В заключение хочется сказать еще об одной драматической трудности на пути писателя-юмориста (да и не только писателя!) - я имею в виду глухую, подчас враждебную и нередко оскорбительную реакцию на его творчество со стороны людей, лишенных чувства юмора, но считающих себя вправе судить юмористов и сатириков по всей строгости законов своей мрачной души.

Вот совсем свежий пример. Журнал "Смена" опубликовал мою статью о творчестве Аркадия Райкина. Пенсионер 3-в откликнулся на статью письмом в редакцию, требуя от последней опубликования своего писания на страницах журнала. Опубликовать письмо пенсионера 3-ва, однако; нельзя, потому что его неприличная грубость исключает подобную возможность. Пенсионер 3-в вылил на голову народного артиста, подлинного любимца миллионного советского зрителя, великолепного мастера смеха, ушат помоев, хотя он сам при этом признается, что "я не видел его выступлений по телевизору, но по радио слушал, как смеялась публика на его выступление. Если проанализировать, то для здравомыслящего человека не смешно"... Меня пенсионер 3-в, само собой разумеется, попутно обругал за то, что я "по блату" и "по дружбе" похвалил Райкина в журнале, не указав на его "недостатки".

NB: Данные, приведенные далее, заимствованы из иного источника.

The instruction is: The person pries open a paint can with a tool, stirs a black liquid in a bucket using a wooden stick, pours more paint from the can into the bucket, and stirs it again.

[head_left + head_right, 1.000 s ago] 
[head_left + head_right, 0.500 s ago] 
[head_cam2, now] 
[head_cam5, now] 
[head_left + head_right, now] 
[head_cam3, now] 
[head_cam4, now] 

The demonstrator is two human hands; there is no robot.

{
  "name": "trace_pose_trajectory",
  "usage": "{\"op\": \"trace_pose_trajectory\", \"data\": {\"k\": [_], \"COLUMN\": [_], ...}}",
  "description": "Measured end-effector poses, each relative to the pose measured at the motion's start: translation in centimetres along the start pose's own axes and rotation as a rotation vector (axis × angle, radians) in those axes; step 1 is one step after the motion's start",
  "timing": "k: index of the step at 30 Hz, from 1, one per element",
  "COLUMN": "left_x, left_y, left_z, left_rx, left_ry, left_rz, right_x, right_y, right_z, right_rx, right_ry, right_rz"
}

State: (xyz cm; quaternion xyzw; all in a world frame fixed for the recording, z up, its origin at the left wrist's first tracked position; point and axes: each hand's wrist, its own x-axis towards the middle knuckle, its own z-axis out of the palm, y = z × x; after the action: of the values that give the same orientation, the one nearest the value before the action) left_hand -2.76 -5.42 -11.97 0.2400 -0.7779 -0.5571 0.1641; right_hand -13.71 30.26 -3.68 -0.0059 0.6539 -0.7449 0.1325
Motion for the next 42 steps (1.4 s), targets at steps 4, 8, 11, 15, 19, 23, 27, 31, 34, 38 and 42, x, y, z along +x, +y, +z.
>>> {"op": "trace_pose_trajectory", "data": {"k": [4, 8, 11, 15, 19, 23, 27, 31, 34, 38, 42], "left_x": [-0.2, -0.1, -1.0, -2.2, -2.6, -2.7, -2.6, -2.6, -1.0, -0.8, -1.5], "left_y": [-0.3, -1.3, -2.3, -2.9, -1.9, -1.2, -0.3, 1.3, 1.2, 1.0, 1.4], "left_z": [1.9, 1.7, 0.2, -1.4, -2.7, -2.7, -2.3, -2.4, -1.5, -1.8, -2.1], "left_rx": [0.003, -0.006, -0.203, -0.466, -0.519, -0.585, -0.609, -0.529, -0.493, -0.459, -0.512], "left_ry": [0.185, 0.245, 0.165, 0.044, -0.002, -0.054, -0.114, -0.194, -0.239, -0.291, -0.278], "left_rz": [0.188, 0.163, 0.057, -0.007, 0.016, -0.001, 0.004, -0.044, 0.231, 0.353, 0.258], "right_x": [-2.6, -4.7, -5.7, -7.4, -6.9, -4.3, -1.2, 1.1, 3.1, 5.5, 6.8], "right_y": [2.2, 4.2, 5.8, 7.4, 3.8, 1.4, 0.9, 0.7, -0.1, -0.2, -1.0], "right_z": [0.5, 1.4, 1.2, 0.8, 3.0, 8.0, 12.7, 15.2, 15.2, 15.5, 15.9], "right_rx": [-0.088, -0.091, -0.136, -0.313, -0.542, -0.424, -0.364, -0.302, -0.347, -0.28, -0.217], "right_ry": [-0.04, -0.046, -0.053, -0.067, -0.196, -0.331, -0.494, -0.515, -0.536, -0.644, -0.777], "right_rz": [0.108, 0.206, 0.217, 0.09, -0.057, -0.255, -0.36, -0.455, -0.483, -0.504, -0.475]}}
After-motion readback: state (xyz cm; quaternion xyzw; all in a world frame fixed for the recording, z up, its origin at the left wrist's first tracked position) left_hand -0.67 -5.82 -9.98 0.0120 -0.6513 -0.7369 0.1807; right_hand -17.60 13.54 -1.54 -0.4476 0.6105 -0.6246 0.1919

К счастью нашему, такие "здравомыслящие человеки" сейчас редкость, почти реликтовая. Но они все же существуют, в несколько - по сравнению с пенсионером 3-вым - разжижженном состоянии. Литератор, который хочет отдать свой талант трудному и благородному делу юмора и сатиры, должен учитывать и эту трудность. Но только учитывать, а не бояться ее.

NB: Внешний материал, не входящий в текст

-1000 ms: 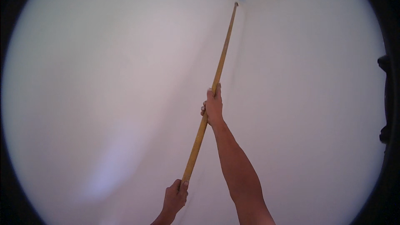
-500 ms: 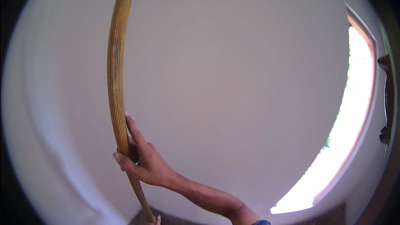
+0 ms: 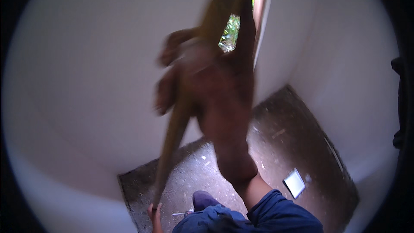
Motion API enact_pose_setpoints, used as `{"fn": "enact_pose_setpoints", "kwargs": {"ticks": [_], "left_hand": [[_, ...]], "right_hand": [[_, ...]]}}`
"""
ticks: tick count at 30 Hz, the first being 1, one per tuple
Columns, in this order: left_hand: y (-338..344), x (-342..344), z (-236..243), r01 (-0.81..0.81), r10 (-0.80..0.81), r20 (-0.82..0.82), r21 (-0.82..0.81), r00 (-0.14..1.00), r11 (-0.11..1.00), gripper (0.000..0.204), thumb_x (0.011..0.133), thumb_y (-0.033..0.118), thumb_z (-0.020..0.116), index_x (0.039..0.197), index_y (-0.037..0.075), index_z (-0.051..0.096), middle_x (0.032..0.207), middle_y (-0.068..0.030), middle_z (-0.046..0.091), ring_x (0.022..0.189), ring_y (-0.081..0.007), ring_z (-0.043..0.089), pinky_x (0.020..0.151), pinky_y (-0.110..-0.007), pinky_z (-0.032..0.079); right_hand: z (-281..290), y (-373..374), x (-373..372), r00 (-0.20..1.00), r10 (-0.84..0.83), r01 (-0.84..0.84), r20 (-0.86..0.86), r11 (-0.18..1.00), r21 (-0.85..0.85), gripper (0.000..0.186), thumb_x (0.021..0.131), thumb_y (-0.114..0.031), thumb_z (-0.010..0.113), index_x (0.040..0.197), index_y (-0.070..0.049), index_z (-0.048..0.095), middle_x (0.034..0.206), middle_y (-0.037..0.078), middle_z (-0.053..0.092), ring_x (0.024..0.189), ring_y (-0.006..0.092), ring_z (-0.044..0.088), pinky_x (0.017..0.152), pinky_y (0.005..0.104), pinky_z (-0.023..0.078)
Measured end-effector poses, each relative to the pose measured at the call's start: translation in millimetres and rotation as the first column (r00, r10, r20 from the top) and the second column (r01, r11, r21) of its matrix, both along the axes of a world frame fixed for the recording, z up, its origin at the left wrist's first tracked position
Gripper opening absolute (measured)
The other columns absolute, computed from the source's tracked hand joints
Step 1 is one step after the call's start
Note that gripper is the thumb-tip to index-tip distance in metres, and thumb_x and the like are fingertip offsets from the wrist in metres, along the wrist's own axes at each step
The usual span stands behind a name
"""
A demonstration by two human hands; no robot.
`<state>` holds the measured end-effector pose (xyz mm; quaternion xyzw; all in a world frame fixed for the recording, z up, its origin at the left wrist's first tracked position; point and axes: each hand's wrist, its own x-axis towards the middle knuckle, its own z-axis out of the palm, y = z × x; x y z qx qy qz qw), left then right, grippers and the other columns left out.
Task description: The person paints a white ceiling using a roller attached to a long extension pole. They repeatedly dip the roller into a paint tray on the floor and roll it across the ceiling surface in long strokes.
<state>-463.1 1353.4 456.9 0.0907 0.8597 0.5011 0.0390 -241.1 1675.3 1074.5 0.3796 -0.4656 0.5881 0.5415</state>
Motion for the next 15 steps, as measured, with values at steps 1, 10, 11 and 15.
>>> {"fn": "enact_pose_setpoints", "kwargs": {"ticks": [1,10,11,15], "left_hand": [[2,30,-17,0.063,-0.066,-0.132,-0.032,0.989,0.998,0.033,0.081,0.02,0.084,0.086,-0.003,0.061,0.076,-0.0147,0.062,0.073,-0.0278,0.06,0.072,-0.045,0.049],[51,199,-2,-0.194,-0.118,-0.682,-0.363,0.722,0.911,0.032,0.088,0.024,0.08,0.077,0.004,0.058,0.07,-0.0145,0.057,0.065,-0.0312,0.057,0.063,-0.046,0.046],[62,220,19,-0.258,-0.112,-0.73,-0.375,0.674,0.89,0.034,0.089,0.025,0.081,0.075,0.004,0.058,0.068,-0.0144,0.056,0.063,-0.0317,0.056,0.061,-0.046,0.045],[123,374,97,-0.321,-0.116,-0.819,-0.345,0.562,0.882,0.036,0.089,0.028,0.081,0.076,0.005,0.057,0.068,-0.0131,0.056,0.063,-0.032,0.055,0.063,-0.047,0.045]], "right_hand": [[-8,27,40,0.989,-0.149,0.15,0.018,0.984,-0.094,0.072,0.106,-0.026,0.057,0.163,-0.022,0.013,0.097,0.017,0.064,0.059,0.02,0.067,0.045,0.0307,0.057],[-175,281,244,0.92,-0.307,0.392,0.245,0.688,-0.611,0.03,0.109,-0.031,0.056,0.132,-0.013,0.051,0.072,-0.002,0.045,0.047,0.0047,0.048,0.037,0.0208,0.045],[-198,311,263,0.915,-0.301,0.402,0.268,0.633,-0.662,0.029,0.109,-0.031,0.055,0.13,-0.012,0.052,0.072,-0.003,0.043,0.047,0.0045,0.045,0.037,0.0205,0.044],[-279,449,485,0.885,-0.257,0.465,0.389,0.448,-0.763,0.023,0.107,-0.035,0.058,0.114,-0.013,0.054,0.078,-0.002,0.049,0.055,0.0074,0.048,0.045,0.0218,0.045]]}}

Принято думать, что биография писателя - юмориста и сатирика изобилует всяческими веселыми эпизодами и "смешными штучками".

Моя биография - биография писателя в основном именно юмориста и сатирика - такими "смешными штучками", увы, не блещет, хотя занимаюсь я литературной деятельностью более 60 лет.

Родился я в бывшей Смоленской губернии в 1905 году. Это был серьезный год - год русско-японской войны и нашей первой революции. Отец мой был военным врачом.

В 1917-м, еще более серьезном военно-революционном году, наша семья переехала из Петрограда на Кубань, где, как нам казалось, жизнь была спокойная, а главное, более сытая, чем в красном Питере. К тому же отец служил на Кавказском фронте.

Но тут началась гражданская война, и такие пошли "смешные штучки", что всем стало не до смеха. Прибавьте сюда еще войну 1941-1945 гг. с немецким фашизмом.

В общем, время делало все от него зависящее, чтобы превратить меня из писателя веселого в сочинителя хмурых, драматических и даже трагических произведений.

В этой схватке со Временем я, как мне кажется, устоял. И своему основному призванию не изменял.

Жалею ли я сейчас об этом?

Нет, не жалею!

Критики и литературоведы меня своим вниманием не обошли. Хочется, конечно, чтобы они о тебе писали больше и проницательней, но, когда мне в голову приходят такие непозволительные мысли, я вспоминаю свой разговор с Аркадием Сергеевичем Буховым, сатириконцем и потом крокодильцем.

"Знаете, один наш ведущий критик (теперь можно признаться, что Бухов имел в виду К.И. Чуковского. — Л.Л.) сказал мне как-то: "Надо бы о Вас, Аркадией Сергеевич, большую статью написать, но ведь открывать Вас поздно, а закрывать рано!"

Тут, как говорится, ни убавить и ни прибавить.